Here, the court ordered the parties first to attempt to resolve disputes between themselves. The order provided that if they could not do so, either party could request assistance from the parenting coordinator, who was authorized to "issue decisions subject to the requirements of C.R.C.P. 53." Either party, if dissatisfied, could then lodge an objection as provided by C.R.C.P. 53(e)(2) and notify the court so that a forthwith hearing could be scheduled. Pending the hearing, no recommendation of the parenting coordinator was to be binding absent written agreement of the parties.

Because we have concluded that section 14-10-128.1 is the applicable statute here, we agree with the parties that the court erred in attempting to combine the roles of parenting coordinator and special master and giving the parenting coordinator a decision-making role under C.R.C.P. 53.

We also agree that the court could not assign decision-making duties to the parenting coordinator under section 14-10-128.1. See In re Marriage of Dauwe, 148 P.3d 282, 285 (Colo.App.2006)(a parenting coordinator may help the parties resolve their differences, but may not make decisions for them or resolve disputes that the parties are unable to resolve).

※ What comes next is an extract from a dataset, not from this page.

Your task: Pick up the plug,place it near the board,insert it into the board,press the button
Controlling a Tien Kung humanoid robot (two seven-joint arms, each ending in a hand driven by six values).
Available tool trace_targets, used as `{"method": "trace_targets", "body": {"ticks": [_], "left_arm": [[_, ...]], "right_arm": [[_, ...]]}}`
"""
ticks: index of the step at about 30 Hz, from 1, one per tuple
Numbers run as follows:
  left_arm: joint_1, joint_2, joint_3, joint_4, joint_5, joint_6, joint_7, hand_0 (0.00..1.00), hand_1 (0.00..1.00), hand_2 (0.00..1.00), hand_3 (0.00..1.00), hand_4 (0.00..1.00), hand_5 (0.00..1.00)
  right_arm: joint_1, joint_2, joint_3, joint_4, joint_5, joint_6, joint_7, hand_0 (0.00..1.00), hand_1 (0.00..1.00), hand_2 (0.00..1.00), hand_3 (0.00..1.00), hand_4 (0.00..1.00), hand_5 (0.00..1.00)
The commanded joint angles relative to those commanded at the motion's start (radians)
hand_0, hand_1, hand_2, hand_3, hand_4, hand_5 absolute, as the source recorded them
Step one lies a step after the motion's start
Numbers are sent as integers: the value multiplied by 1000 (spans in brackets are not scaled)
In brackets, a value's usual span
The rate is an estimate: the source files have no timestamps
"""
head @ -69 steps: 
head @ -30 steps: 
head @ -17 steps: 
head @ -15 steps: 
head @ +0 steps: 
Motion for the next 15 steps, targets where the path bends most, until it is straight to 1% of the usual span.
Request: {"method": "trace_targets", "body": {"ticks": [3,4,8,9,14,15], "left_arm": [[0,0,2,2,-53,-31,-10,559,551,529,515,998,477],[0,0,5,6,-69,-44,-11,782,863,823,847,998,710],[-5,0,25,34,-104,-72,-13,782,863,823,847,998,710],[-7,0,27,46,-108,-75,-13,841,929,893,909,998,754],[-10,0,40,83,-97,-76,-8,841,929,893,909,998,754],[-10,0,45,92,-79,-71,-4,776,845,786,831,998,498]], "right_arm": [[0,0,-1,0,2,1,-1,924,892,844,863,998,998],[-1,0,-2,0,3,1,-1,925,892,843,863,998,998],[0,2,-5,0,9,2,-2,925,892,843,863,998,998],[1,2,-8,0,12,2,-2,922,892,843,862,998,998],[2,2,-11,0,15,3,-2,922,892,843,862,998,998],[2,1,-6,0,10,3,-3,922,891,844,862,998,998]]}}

However, the record shows that, although the court originally proposed to allow the parenting coordinator to make decisions that would be binding on the parties, the court deleted that provision in the final order and substituted a provision stating that the parenting coordinator's "recommendation" would not be binding absent written agreement of the parties. Mother has identified no authority for the proposition that it is improper for a parenting coordinator to make nonbinding recommendations for the resolution of parenting time disputes. We are persuaded that it was proper for the court to assign the parenting coordinator the duty to make such recommendations. Under section 14-10-128.1(3), C.R.S.2007, "[a] parenting coordinator shall assist the parties in implementing the terms of the parenting plan."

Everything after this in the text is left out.